– Что вы делаете? – растерянно спросил Мольбрант почти без акцента.

– Ты разве не видишь?

– Я думал, в доме никто не живет.

– В доме? – старик презрительно сплюнул. – Боже упаси жить здесь! – он обернулся, награждая француза презрительным взглядом. – Ты разве не помнишь меня?

– Нет.

– Ну тогда стой здесь и плачь.

Старик закряхтел, закрыл за собой тяжелые ворота. Мольбрант смотрел, как он уходит – усталый, немощыный, едва поднимая ноги – последний слуга этого проклятого дома. Старик не оборачивался.

В сторожке, где он жил, было тепло. Он снял мокрый плащ и повесил над обогревателем, достал газету, заварил чашку чая, надел очки. Какое-то время старик читал, стараясь ни о чем не думать, затем подошел к окну, увидел Мольбранта, заворчал и начал снова одеваться.

– Жалко мне тебя, – сказал он французу. – Вымок, наверно, весь? Ты только посмотри какой дождь, а у тебя и зонта нет…

– Я вас вспомнил, – перебил его Мольбрант. – Вы работали здесь садовником.

– Работал, – старик зазвенел ключами, открыл ворота. – Пойдем в сторожку. Согреешься, – он увидел, как вздрогнул француз. – Ну, чего ты? – растерялся старик. – Не бойся. Все уже давно закончилось. Здесь нет никого, кроме меня и моей внучки.

– Вашей внучки?

– Да. Только не говори никому. Это вообще-то не положено, – старик недовольно замахал рукой. – Ну, пойдем же! Не заставляй старика мокнуть.

В сторожке он забрал у Мольбранта куртку и свитер, повесил сушиться. Чай, который он заварил, был крепким и пах мятой.

– Это моя внучка, – сказал старик, доставая потрепанный фотоальбом. – Правда, красавица?

Он долго показывал фотографии и вспоминал, вспоминал, вспоминал… Мольбрант слушал его, забившись в угол старого дивана. Озноб проходил. Скрипучий голос старика успокаивал. Мольбрант закрыл глаза, стараясь ни о чем не думать. Он задремал на мгновение. Так, по крайней мере, ему показалось.

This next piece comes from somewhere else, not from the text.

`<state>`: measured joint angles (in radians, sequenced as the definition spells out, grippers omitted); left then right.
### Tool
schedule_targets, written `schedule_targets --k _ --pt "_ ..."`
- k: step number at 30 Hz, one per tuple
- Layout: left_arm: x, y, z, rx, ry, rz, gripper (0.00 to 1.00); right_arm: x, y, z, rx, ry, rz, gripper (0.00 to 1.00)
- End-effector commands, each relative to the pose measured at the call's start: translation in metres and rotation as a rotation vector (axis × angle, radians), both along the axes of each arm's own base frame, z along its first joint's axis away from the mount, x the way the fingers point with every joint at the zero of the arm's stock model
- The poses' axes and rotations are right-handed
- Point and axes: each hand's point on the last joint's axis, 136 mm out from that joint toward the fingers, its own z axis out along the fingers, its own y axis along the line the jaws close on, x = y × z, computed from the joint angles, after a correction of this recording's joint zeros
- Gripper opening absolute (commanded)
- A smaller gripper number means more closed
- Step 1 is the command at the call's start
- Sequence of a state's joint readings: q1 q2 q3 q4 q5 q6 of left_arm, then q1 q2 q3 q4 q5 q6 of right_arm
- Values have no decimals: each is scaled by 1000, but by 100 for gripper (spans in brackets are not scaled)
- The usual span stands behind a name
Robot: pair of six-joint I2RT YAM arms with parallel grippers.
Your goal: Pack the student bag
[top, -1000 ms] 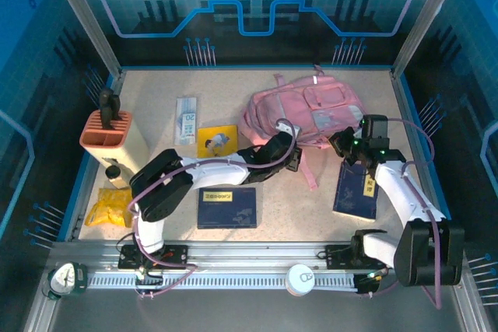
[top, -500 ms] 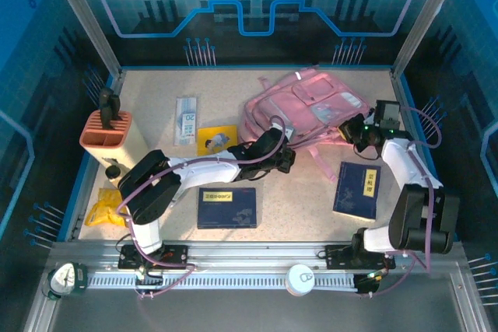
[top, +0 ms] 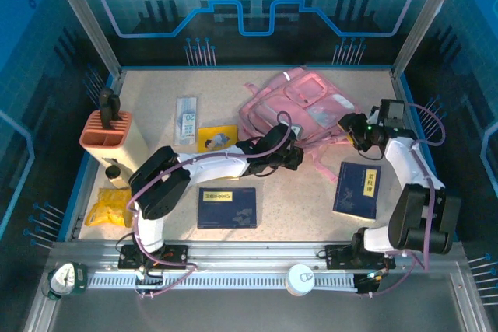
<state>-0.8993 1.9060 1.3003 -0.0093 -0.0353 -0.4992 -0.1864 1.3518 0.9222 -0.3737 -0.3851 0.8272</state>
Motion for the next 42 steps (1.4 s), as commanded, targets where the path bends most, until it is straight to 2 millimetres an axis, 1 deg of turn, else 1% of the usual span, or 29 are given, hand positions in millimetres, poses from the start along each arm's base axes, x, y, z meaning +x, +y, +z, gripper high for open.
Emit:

– Просыпайся, твоя одежда уже высохла! – услышал Мольбрант женский голос.

Внучка старика деловито расхаживала по комнате, проверяя все ли на месте. Самого старика нигде не было.

– Не бойся, я не вор, – сказал ей Мольбрант.

– Все вы так говорите, – она наградила гостя недобрым взглядом. – Пользуетесь тем, что у старика доброе сердце. Работу бы лучше нашли, чем попрошайничать… У нас и своих лодырей хватает.

– Я не бездомный, если ты об этом.

– Ну, конечно!

– Посмотри на мою одежду, разве бездомные носят такие вещи?

Девушка окинула его недоверчивым взглядом.

– Тогда какого черта ты делаешь здесь?

– Когда-то давно я здесь жил.

– Жил? Здесь? В сторожке? – девушка нахмурилась.

– Меня зовут Мольбрант. Дидье Мольбрант.

– Мольбрант? – девушка нахмурилась сильнее. – Тот самый Мольбрант, что… – она тихо выругалась. – Извини. Я думала, ты еще один бездомный, которого притащил сюда из жалости мой дед… Чернокожих прежде, правда, не было, но… – она неожиданно просияла и протянула французу руку. – Меня зовут Ульяна. Хотя старик, наверное, тебе и так все рассказал перед тем, как ушел на вечерний обход.

– Вечерний обход? – Мольбрант тревожно выглянул в окно.

Сумерки съедали очертания дома.

– Что-то случилось? – встревожилась Ульяна.

– Ты слышала о том, что здесь произошло?

– Конечно. Все слышали, – в ее глазах вспыхнул интерес. – Скажи, а это действительно было так, как об этом рассказывают?

– Смотря кто рассказывает.

– Может быть, расскажешь сам? Мы могли бы пробраться в дом и там…

– Не думаю, что меня это интересует.

– Тогда зачем ты пришел сюда?

– Не знаю.

– Люди говорят, убийцы иногда возвращаются на место преступления.

– Я здесь когда-то жил, забыла? Это был мой дом… И я не убийца.